Die Forschenden zeigten, dass die Behandlung mit dTyU19 bei den drei Patienten zu einer sicheren und signifikanten Remission führte. Bei den IMNM-Patienten verbesserten sich Muskelentzündungen und Muskelschwäche sichtbar, während bei den zwei dcSSc-Patienten eine deutliche Umkehrung der Haut- und Lungenfibrose zu beobachten war. Dies galt bisher als ausgeschlossen.
Nach einer einmaligen Transplantation der dTyU19-Zellen begannen diese klinisch sichtbare Effekte zu induzieren. Sie vermehrten sich und eradizierten letztlich alle B-Zellen, einschließlich der pathogenen B-Zellen, die für die Autoimmunerkrankungen mitverantwortlich waren. Die CAR-T-Zellen überlebten wochenlang in den Empfängern, bevor sie weitgehend verschwanden. Schließlich erholte sich das B-Zell-Kompartiment, wobei autoreaktive Klone nicht zurückkamen.
Die Überwachung über einen Zeitraum von sechs Monaten nach der Behandlung zeigte keine schwerwiegenden Nebenwirkungen wie ein Zytokinfreisetzungs-Syndrom oder eine GvHR, was das Potenzial dieser Therapie als sicherere Alternative zu bestehenden Behandlungen unterstreicht. Trotz dieser ermutigenden Ergebnisse sind jedoch weitere Studien mit größeren Kohorten erforderlich, um die allogenen CAR-T-Zellen für den klinischen Einsatz zu validieren.
Dass eine Therapie mit allogenen CAR-T-Zellen einer Therapie mit autologen Zellen aus Sicherheitsaspekten sogar überlegen sein könnte, zeigt eine Studie, die jetzt im »New England Journal of Medicine« publiziert wurde.
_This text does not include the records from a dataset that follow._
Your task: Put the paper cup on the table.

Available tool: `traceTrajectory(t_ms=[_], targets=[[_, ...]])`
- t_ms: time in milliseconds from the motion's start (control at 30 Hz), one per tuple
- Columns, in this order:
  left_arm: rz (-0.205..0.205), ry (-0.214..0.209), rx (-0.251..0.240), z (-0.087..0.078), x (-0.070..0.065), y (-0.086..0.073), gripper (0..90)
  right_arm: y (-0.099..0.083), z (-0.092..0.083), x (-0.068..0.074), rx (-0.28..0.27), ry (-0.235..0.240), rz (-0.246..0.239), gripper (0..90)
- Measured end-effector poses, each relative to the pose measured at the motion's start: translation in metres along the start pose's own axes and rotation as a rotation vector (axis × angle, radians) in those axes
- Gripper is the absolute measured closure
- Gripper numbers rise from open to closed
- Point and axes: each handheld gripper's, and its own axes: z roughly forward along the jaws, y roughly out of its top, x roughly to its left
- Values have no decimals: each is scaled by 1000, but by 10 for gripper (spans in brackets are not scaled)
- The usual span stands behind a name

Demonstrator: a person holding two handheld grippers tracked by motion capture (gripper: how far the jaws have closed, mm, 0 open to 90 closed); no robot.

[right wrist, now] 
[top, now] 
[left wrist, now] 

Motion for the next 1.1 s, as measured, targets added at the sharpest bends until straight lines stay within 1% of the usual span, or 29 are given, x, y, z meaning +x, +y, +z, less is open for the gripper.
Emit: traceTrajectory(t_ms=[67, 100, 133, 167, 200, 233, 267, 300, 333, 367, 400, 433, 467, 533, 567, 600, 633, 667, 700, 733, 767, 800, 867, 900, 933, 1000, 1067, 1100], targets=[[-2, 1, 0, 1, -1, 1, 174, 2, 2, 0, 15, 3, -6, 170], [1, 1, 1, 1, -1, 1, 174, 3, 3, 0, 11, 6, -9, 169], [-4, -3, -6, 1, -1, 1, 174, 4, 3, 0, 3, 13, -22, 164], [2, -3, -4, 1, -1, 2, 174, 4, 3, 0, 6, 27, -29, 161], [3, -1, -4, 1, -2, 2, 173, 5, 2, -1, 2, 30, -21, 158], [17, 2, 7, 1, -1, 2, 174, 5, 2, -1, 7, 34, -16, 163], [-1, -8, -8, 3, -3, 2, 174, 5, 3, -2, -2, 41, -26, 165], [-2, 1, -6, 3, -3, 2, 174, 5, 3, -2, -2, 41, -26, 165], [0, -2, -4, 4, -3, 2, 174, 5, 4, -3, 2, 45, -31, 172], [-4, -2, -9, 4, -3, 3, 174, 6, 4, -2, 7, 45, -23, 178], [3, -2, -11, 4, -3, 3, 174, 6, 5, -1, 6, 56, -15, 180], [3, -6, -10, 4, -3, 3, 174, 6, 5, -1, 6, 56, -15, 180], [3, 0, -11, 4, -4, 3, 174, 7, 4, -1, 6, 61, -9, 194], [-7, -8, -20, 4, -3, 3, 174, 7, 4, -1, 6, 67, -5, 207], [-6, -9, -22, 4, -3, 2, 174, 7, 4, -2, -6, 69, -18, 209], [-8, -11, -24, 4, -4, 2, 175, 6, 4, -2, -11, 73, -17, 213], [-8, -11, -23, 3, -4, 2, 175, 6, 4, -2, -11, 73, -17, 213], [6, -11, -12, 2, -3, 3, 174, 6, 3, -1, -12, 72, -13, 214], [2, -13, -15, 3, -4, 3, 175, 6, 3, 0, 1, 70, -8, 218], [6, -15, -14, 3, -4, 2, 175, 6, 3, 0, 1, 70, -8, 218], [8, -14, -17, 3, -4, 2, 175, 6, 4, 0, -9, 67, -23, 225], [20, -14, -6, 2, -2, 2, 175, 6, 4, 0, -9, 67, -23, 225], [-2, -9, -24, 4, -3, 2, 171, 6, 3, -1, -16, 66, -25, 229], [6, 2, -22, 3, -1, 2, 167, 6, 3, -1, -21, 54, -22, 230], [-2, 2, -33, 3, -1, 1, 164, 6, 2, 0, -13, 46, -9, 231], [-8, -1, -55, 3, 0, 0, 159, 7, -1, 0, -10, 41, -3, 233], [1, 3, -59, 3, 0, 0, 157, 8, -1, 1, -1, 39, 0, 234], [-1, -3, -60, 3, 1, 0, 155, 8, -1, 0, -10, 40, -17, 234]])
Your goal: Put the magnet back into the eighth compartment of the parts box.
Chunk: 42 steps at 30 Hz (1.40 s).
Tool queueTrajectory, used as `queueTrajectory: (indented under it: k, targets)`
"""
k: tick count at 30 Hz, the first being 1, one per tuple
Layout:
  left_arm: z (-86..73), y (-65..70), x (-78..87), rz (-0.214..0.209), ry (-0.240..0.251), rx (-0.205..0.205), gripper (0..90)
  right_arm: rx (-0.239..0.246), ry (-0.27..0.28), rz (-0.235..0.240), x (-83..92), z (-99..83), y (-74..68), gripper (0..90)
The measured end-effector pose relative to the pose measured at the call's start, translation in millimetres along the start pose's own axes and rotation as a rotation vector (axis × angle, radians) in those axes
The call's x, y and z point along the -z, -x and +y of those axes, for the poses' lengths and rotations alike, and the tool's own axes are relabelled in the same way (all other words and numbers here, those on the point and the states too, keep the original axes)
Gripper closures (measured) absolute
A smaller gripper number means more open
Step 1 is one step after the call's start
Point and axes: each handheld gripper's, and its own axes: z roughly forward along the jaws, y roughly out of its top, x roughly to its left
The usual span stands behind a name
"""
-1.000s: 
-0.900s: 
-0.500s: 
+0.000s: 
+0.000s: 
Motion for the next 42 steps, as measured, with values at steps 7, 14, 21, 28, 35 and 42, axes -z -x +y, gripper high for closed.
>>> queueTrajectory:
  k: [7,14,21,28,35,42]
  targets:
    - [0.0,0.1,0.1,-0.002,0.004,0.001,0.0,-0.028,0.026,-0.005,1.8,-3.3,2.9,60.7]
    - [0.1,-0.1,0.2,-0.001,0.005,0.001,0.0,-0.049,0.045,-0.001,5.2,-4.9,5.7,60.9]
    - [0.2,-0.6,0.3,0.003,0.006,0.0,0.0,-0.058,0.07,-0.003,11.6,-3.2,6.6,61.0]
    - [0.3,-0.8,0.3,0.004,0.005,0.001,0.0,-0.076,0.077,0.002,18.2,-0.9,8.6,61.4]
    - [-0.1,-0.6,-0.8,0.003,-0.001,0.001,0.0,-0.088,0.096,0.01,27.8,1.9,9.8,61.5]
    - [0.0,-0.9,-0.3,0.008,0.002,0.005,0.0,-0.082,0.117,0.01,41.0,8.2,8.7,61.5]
In dieser Fallstudie berichten Forschende des Universitätsklinikums Düsseldorf über die Ausbildung eines aggressiven Lymphoms nach einer CD19-CAR-T-Zelltherapie.
Dieses letztlich tödliche, klonale, autonom proliferierende periphere T-Zell-Lymphom (PTCL) trat einen Monat nach der Behandlung eines rezidivierten primären Lymphoms des zentralen Nervensystems eines Patienten mit Tisagenlecleucel auf. Das PTCL wies eine klonale T-Zell-Rezeptor-Umlagerung auf, die bereits im Aphereseprodukt für die Herstellung von CAR-T-Zellen und sieben Monate zuvor für die autologe Transplantation nachweisbar war.
Durch die intensiven Analysen der Forschenden lässt sich die Hypothese ausschließen, dass eine Insertionsmutagenese die Ursache für die Bildung des aggressiven Lymphoms war. Es ist jedoch plausibel, dass eine CD19-induzierte CAR-T-Zellproliferation das Wachstum eines bereits vorhandenen malignen T-Zellklons in der Zellpopulation, in die der CD19-spezifische Rezeptor einkloniert wurde, erleichtert oder beschleunigt haben könnte. Eine derartige Komplikation wäre beim Einsatz einer intensiv validierten allogenen CD19-CAR-T-Zelle praktisch ausgeschlossen gewesen.